WORK ORDER
A line below contains "Position and orientation", and a later one contains "Distance lens to pinch point: 79.8". Repeat both, with every line between them, exactly.

Collected data entries:
= Beginning of Section =

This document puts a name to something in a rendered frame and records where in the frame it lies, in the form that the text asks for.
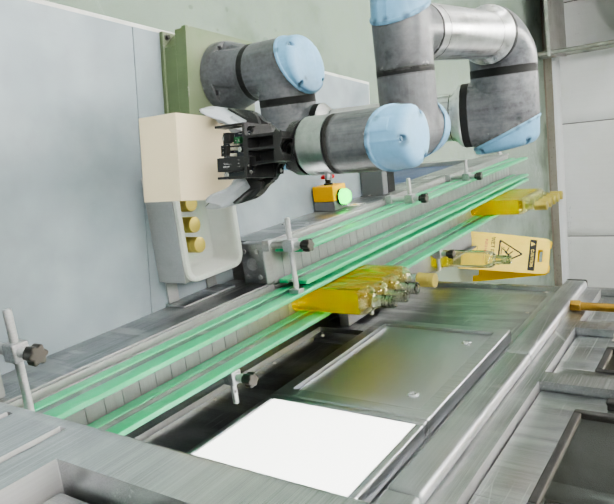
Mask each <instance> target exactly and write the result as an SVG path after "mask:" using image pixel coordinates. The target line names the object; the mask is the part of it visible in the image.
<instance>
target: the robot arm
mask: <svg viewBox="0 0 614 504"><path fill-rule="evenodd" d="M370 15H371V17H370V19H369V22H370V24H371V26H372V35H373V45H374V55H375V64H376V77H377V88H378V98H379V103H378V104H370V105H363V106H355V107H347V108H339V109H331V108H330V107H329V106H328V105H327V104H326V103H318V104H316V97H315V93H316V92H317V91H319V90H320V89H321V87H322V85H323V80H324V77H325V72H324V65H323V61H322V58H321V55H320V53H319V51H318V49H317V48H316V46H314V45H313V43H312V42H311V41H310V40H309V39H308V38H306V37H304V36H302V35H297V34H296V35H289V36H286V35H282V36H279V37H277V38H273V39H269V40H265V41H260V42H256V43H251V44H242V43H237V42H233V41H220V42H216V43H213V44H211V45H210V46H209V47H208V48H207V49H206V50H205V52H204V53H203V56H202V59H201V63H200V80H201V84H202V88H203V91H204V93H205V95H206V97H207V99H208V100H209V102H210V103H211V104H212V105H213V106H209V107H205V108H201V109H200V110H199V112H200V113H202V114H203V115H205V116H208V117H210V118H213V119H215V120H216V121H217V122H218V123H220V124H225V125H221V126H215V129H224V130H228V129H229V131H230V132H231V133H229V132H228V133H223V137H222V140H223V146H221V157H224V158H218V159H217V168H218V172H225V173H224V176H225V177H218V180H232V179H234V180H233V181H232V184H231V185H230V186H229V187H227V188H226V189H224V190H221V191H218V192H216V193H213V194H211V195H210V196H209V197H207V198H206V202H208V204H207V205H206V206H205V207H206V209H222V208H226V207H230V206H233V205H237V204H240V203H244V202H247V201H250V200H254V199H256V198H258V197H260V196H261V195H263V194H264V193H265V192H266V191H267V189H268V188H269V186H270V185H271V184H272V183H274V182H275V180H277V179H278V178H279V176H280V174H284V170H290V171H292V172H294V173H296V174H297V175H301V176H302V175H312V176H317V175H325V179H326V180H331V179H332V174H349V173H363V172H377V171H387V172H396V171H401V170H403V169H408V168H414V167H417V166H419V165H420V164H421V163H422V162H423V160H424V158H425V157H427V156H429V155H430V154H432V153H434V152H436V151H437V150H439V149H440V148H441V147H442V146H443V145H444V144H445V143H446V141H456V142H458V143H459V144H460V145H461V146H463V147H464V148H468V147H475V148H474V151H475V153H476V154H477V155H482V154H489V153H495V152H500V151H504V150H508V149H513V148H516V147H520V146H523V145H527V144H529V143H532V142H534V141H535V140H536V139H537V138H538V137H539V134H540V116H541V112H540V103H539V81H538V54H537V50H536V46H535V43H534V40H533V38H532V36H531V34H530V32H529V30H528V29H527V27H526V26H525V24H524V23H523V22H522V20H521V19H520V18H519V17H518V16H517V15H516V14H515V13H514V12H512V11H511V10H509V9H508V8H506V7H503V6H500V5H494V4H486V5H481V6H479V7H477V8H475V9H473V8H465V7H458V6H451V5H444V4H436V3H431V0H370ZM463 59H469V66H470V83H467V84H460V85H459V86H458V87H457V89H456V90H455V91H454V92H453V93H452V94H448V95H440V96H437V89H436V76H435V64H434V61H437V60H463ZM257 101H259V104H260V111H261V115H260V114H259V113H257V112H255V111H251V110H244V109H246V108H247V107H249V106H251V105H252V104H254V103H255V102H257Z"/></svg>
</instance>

= End of Section =
= Beginning of Section =

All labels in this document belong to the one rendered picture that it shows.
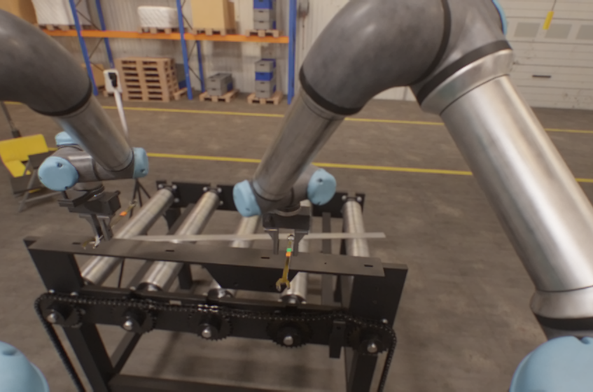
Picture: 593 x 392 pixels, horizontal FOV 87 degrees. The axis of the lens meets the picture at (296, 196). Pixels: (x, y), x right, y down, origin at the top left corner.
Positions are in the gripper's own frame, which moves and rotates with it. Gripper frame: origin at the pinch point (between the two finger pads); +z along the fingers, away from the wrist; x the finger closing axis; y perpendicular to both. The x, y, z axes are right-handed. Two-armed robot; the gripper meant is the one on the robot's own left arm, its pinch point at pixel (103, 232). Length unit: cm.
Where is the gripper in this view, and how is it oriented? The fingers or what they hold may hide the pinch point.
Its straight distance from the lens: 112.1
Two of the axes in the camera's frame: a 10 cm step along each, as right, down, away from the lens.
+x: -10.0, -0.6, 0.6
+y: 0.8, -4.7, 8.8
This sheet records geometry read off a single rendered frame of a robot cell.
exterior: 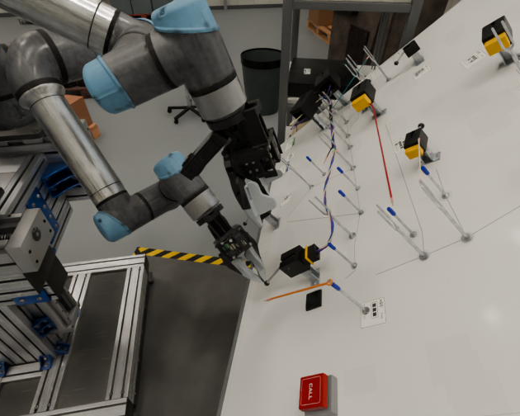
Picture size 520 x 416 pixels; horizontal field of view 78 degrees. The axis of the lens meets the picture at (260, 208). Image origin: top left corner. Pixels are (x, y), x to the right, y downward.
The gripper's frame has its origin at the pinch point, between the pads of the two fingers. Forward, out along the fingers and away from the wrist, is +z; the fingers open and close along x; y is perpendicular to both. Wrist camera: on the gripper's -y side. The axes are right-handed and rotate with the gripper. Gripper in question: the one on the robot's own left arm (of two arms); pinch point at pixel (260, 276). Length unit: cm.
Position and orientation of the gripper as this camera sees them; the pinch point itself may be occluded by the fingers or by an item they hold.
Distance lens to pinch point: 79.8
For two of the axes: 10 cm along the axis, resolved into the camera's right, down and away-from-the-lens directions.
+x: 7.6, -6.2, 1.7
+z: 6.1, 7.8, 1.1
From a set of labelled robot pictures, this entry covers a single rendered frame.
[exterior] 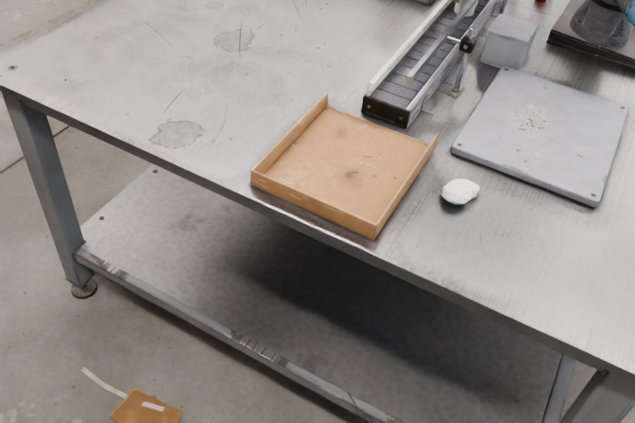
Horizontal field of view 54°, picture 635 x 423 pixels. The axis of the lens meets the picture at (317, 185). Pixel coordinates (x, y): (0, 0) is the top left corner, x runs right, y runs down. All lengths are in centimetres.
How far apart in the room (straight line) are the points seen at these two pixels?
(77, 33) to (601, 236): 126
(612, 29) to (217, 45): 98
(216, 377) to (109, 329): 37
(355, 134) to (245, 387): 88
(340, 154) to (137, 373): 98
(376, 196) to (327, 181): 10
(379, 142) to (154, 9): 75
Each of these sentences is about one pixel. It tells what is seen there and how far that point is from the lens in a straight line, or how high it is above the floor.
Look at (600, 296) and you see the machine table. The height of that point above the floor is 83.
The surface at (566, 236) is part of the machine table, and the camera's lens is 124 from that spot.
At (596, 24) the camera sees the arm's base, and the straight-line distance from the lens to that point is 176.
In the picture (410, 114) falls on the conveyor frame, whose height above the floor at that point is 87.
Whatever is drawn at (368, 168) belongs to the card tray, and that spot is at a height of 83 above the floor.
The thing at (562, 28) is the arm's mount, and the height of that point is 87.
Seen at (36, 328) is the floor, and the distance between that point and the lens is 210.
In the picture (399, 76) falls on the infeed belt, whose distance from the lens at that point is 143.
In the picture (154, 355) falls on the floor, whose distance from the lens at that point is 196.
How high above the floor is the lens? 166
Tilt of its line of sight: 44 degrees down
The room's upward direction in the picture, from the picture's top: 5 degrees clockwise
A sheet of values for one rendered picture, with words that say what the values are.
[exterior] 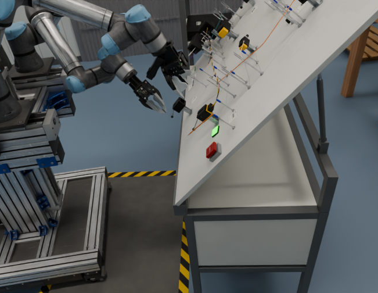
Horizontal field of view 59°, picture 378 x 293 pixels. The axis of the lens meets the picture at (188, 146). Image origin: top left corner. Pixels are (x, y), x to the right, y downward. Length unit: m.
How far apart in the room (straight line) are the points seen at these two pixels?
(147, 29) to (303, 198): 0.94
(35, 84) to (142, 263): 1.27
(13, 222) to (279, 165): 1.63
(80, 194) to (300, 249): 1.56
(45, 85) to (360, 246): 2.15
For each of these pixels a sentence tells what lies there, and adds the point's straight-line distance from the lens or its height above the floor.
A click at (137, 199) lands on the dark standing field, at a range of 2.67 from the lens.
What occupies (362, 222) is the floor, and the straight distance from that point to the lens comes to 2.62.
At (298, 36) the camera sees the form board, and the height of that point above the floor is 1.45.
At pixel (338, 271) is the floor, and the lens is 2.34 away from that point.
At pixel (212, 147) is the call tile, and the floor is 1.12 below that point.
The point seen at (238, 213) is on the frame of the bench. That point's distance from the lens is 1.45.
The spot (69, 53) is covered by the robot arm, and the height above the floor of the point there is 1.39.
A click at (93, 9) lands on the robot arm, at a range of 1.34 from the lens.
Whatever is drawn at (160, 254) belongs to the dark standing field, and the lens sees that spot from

= End of Section =
= Beginning of Section =

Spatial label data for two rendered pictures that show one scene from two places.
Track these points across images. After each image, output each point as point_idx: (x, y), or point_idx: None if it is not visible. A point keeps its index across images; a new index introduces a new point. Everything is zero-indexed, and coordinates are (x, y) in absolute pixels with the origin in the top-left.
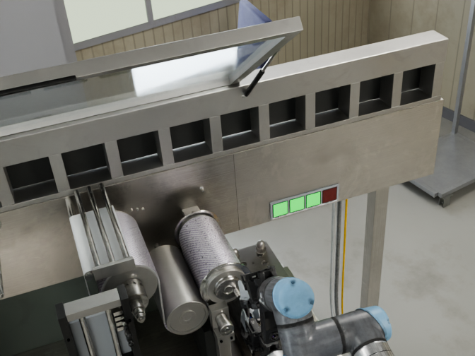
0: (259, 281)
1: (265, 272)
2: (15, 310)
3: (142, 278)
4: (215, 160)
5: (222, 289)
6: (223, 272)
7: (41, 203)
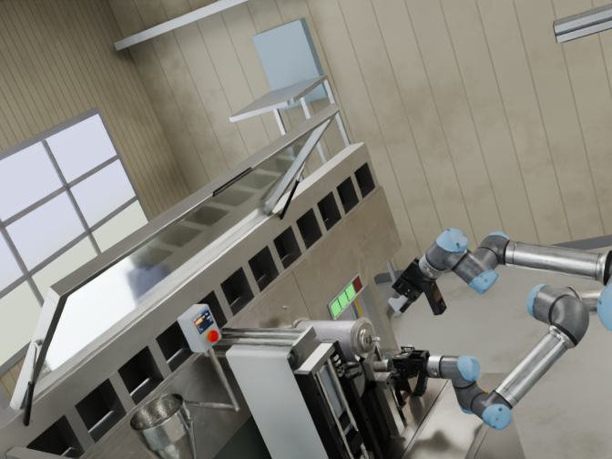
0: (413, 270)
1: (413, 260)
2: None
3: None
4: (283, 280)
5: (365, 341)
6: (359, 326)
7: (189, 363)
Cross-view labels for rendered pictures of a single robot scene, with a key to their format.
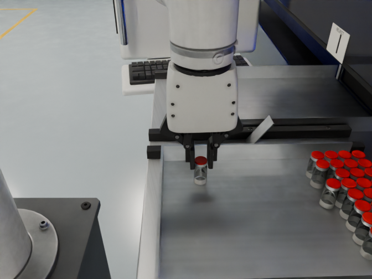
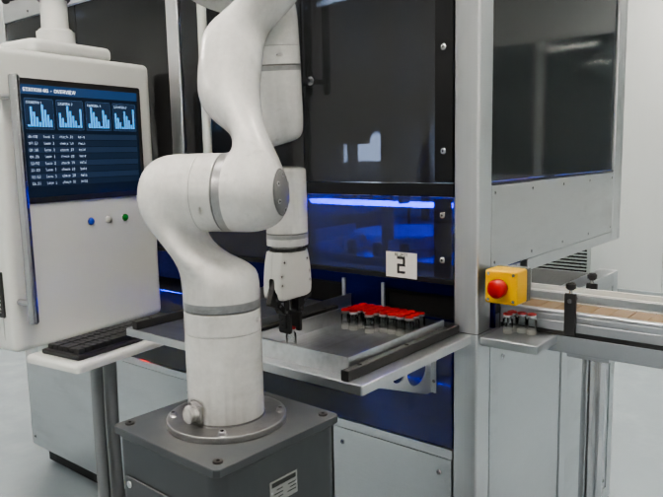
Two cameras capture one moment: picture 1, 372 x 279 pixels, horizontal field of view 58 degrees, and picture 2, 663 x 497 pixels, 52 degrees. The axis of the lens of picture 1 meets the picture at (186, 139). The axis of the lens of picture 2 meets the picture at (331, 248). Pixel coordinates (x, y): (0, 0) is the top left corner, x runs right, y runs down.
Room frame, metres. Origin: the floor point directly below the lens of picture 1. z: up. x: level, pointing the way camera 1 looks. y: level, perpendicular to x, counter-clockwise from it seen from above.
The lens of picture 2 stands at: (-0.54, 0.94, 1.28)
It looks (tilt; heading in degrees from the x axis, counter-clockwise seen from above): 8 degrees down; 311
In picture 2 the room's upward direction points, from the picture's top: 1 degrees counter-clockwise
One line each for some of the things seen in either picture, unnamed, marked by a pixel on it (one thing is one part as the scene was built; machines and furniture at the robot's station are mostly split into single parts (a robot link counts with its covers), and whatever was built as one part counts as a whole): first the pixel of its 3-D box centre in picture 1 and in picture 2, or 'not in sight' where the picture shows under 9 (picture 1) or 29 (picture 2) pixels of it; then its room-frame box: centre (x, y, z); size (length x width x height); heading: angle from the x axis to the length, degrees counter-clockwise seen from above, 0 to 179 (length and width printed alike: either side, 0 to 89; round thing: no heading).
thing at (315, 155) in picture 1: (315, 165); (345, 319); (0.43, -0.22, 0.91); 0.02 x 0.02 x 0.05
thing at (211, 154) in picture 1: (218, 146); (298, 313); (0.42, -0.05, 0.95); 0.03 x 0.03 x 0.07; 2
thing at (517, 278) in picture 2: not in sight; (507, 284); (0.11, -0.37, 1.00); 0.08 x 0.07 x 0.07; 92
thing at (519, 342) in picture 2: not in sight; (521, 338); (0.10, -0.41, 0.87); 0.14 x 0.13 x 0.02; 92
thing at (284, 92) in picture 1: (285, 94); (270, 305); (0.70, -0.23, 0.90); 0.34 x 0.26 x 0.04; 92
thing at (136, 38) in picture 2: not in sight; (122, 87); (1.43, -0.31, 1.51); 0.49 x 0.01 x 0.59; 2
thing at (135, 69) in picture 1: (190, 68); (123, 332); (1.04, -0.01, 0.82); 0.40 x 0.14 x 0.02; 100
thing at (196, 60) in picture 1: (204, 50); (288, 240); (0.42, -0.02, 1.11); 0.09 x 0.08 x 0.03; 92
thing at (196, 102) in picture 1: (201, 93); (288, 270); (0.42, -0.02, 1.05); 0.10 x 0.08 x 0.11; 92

= End of Section =

OUTPUT FOR THIS EXERCISE
Position and orientation of the gripper as this camera sees them; the pinch point itself may be occluded by the fingers or by an item they hold.
Distance lens to pinch point: 79.8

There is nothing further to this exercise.